第82話

「…顔見に行ってもいいですかっ…?」


「うん…でも面会時間はとっくに過ぎてるから…」


早見さんはそう言いながら左腕につけていた腕時計を見て、「十五分だけ。今日は特別だよ」と言ってくれた。








彼の部屋に戻って出来るだけ音を立てないようにドアを開けて中に入ると、枕元の電気が付いているだけで部屋全体はほとんど暗かった。



私が来る昼間はいつもしっかり開けられているカーテンも、早見さんがしたのか今はしっかりと閉められていた。




暗いな…


暗くてものすごく静かだ…



これが昼間でも私と彼が黙れば今とその静けさは変わらないはずなのに、夜だというだけでその静けさは私の感じたことのないようなものに思えてならなかった。



彼はいつもこんなところで寝ているんだ…




ベッドで仰向けに横になる彼は、もちろんもう震えてなんていなくて静かに目を閉じていた。

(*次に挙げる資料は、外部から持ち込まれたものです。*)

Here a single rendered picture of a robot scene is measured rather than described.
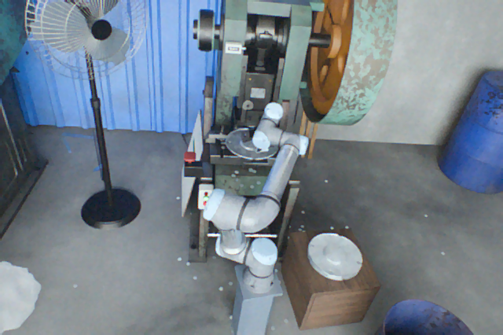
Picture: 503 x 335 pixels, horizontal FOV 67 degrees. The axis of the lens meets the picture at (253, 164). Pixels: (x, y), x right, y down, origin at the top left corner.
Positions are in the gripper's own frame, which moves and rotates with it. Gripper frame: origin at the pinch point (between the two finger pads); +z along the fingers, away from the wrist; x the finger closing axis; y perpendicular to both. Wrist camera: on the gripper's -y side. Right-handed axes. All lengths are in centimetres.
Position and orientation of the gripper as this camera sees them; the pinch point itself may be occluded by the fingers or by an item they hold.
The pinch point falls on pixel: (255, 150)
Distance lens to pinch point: 186.7
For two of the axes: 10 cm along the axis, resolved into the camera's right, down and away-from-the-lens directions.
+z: -1.6, 4.6, 8.7
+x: -0.9, -8.9, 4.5
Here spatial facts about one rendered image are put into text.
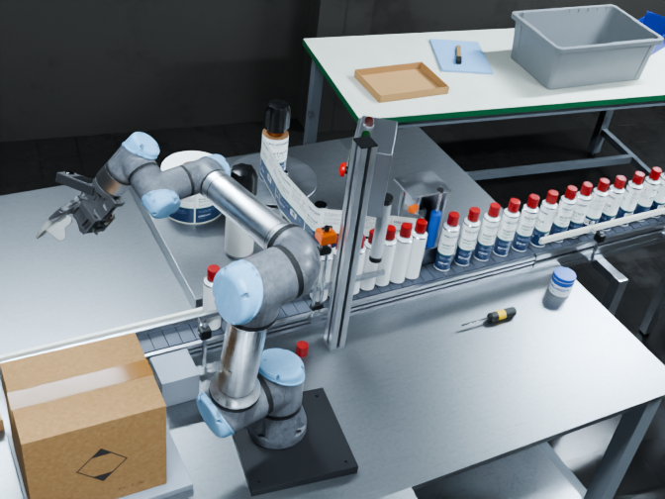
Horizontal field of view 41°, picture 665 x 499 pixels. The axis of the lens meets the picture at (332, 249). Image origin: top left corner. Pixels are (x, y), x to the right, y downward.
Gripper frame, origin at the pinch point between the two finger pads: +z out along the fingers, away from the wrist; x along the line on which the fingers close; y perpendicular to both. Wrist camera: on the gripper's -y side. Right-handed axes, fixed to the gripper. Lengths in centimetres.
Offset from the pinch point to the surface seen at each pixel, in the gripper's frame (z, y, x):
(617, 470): -34, 139, 112
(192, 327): 8.6, 31.4, 34.8
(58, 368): 5.9, 31.0, -18.9
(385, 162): -64, 35, 35
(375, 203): -54, 40, 39
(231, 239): -3, 14, 60
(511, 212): -62, 57, 106
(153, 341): 14.5, 29.2, 25.2
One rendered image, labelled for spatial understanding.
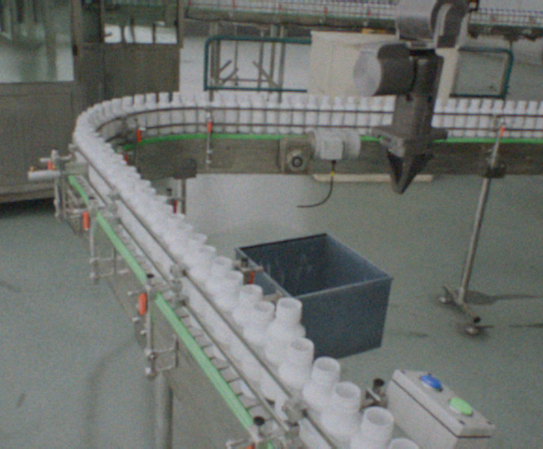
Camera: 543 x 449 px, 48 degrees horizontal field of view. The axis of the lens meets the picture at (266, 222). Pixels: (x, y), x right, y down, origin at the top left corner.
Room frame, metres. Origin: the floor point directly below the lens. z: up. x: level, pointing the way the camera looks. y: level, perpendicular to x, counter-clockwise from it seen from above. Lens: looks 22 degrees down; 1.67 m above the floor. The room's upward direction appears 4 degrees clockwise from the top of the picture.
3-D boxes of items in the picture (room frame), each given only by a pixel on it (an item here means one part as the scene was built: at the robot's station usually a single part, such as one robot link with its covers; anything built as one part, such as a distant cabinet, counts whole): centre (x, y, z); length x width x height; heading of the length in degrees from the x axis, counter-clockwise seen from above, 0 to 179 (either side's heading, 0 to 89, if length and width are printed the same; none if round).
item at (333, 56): (5.44, -0.87, 0.59); 1.10 x 0.62 x 1.18; 102
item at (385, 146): (0.89, -0.21, 1.42); 0.07 x 0.07 x 0.09; 37
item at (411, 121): (0.88, -0.20, 1.49); 0.10 x 0.07 x 0.07; 127
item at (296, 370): (0.77, -0.06, 1.08); 0.06 x 0.06 x 0.17
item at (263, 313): (0.87, -0.01, 1.08); 0.06 x 0.06 x 0.17
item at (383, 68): (0.86, -0.17, 1.58); 0.12 x 0.09 x 0.12; 122
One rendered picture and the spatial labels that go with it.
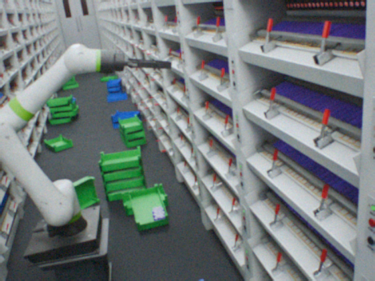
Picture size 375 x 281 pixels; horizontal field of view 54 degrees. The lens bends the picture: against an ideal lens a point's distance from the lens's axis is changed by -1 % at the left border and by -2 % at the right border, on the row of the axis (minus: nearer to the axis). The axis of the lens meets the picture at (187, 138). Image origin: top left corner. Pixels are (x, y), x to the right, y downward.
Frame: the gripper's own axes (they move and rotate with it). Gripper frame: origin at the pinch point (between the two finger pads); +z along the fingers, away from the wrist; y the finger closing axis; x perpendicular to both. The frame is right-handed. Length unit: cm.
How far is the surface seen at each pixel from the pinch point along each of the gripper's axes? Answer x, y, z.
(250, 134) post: -19, 40, 25
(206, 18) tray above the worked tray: 21.0, -30.0, 27.2
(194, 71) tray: -5.8, -30.1, 23.4
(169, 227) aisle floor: -106, -43, 20
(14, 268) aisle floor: -125, -41, -71
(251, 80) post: 0.7, 39.7, 22.9
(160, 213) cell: -99, -50, 15
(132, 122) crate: -88, -230, 20
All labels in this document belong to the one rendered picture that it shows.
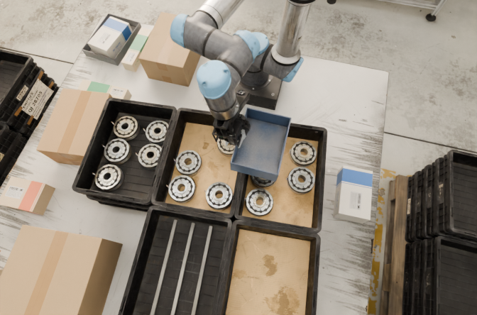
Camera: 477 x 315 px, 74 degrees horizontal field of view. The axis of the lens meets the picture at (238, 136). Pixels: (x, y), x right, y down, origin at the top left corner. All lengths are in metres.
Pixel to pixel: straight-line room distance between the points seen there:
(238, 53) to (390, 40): 2.28
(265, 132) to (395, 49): 1.98
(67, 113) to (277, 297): 1.12
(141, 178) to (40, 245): 0.40
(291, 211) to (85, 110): 0.96
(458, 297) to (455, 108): 1.37
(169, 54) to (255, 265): 0.99
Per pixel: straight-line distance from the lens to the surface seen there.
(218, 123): 0.81
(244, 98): 0.90
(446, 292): 1.89
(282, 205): 1.23
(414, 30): 3.09
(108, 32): 1.83
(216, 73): 0.69
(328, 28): 2.87
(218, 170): 1.27
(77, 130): 1.48
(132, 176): 1.34
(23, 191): 1.59
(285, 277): 1.21
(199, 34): 0.79
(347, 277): 1.38
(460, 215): 1.86
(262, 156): 1.03
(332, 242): 1.38
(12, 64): 2.42
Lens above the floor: 2.03
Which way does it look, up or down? 66 degrees down
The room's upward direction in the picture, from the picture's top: 4 degrees counter-clockwise
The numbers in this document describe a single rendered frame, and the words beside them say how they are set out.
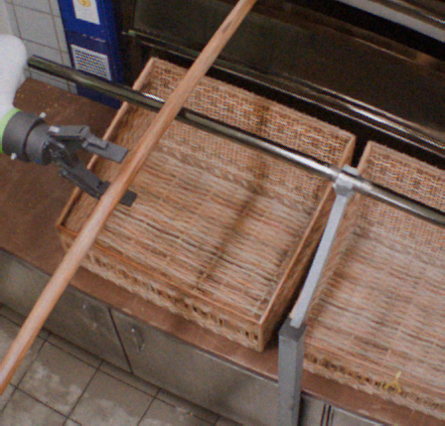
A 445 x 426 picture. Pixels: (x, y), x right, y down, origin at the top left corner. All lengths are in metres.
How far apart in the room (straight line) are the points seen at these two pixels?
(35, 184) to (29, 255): 0.22
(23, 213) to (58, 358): 0.60
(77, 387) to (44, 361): 0.14
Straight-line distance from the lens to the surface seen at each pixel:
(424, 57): 1.95
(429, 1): 1.74
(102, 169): 2.35
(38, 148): 1.77
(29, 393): 2.88
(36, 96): 2.72
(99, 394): 2.83
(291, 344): 1.83
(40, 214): 2.47
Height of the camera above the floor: 2.59
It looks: 56 degrees down
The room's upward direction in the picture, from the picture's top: 5 degrees counter-clockwise
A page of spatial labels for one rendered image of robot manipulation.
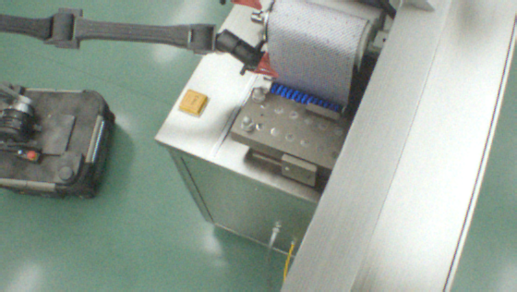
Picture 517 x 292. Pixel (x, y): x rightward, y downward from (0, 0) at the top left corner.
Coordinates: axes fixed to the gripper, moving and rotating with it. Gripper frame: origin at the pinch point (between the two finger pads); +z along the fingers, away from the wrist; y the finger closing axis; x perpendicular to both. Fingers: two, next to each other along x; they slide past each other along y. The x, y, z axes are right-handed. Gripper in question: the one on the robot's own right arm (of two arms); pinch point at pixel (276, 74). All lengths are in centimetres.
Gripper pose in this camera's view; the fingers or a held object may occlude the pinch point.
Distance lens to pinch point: 148.8
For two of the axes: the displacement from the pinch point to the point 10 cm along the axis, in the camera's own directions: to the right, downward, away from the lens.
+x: 4.0, -2.2, -8.9
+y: -4.2, 8.2, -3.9
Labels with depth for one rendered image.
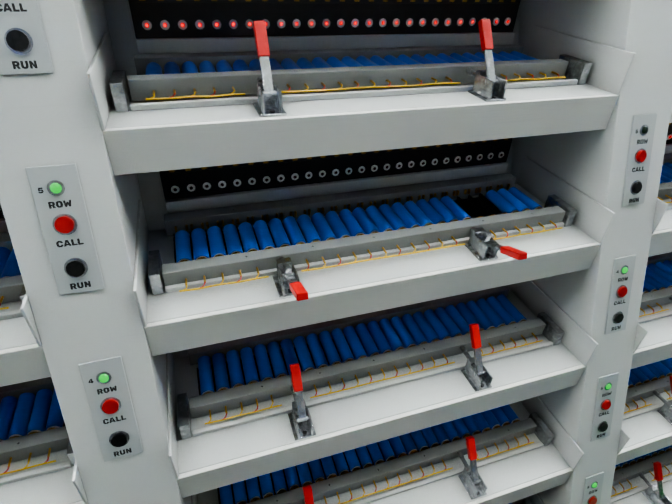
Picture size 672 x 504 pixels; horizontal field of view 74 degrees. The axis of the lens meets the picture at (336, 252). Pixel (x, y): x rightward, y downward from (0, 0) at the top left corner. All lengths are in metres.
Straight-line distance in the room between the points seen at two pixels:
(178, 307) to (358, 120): 0.28
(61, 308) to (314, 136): 0.31
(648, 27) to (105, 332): 0.73
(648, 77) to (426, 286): 0.40
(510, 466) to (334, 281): 0.49
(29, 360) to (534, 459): 0.76
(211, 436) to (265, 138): 0.38
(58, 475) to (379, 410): 0.40
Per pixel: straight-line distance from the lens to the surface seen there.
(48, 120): 0.48
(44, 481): 0.67
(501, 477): 0.87
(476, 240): 0.62
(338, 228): 0.60
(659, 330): 0.95
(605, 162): 0.72
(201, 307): 0.52
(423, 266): 0.58
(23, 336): 0.56
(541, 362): 0.79
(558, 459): 0.93
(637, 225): 0.78
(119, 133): 0.47
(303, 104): 0.52
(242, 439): 0.63
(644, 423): 1.06
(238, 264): 0.54
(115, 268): 0.49
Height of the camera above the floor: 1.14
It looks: 18 degrees down
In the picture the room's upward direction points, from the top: 4 degrees counter-clockwise
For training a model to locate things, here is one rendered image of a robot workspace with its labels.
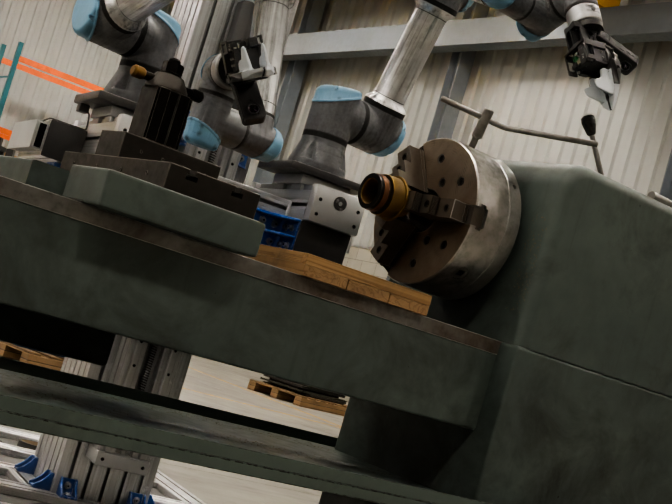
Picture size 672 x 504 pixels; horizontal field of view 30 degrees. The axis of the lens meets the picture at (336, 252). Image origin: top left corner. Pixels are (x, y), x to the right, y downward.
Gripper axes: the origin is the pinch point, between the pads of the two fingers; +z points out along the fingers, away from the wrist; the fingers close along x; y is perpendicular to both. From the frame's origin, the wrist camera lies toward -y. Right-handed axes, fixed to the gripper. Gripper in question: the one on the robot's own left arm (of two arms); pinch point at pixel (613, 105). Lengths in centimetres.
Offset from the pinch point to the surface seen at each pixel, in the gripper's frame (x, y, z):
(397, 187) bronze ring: -14, 49, 21
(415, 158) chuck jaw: -17.9, 40.4, 9.9
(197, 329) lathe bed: -13, 93, 57
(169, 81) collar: -8, 98, 10
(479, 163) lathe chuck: -5.8, 33.7, 17.2
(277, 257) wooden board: -15, 76, 40
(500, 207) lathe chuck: -7.1, 29.6, 25.9
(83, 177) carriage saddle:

部屋に入ったはいいものの、入り口からベッドまでのその途中にある洗面台の真横で立ちすくむ私に、





「———…ハル?」





彼の小さな声が聞こえてベッドの方を見れば、仰向けになっていた彼がそのまま少し目を開けてこちらを見ていた。



彼に名前を呼ばれるのも、とても久しぶりだった。




「っ、ごめんっ、起こしたっ…!?」


「いや…普通に目が覚めただけ…」



彼は私にそう言いながら、自分の周りをチラチラと確認するように首を左右に振っていた。



「っ、ナースコールっ…!?」


思わずそばまで駆け寄ってそう聞いた私に、彼はまたこちらに顔を向けてフッと優しく笑った。



「いや…これ欲しかっただけ」


そう言って彼が右手で持ち上げたのは、ベッドの背もたれを上げるためのリモコンだった。



「あ、そっちか…」



それから聞こえた電子音と共に、背もたれが上がって彼はベッドに座るような体勢となった。


「寝ててもいいよ…?」


「いいよ、もう目も覚めたし。それにこの時間に一人じゃないとか新鮮でちょっとワクワクしてるよ、俺」


「…早見さんに十五分だけだよって言われた」


「そっか…そりゃそうだよな。時間は無限じゃないもんな」


「……」


「……」




お互いが残された時間を惜しむような空気が流れているにもかかわらず、私たちはお互いに黙ってしまった。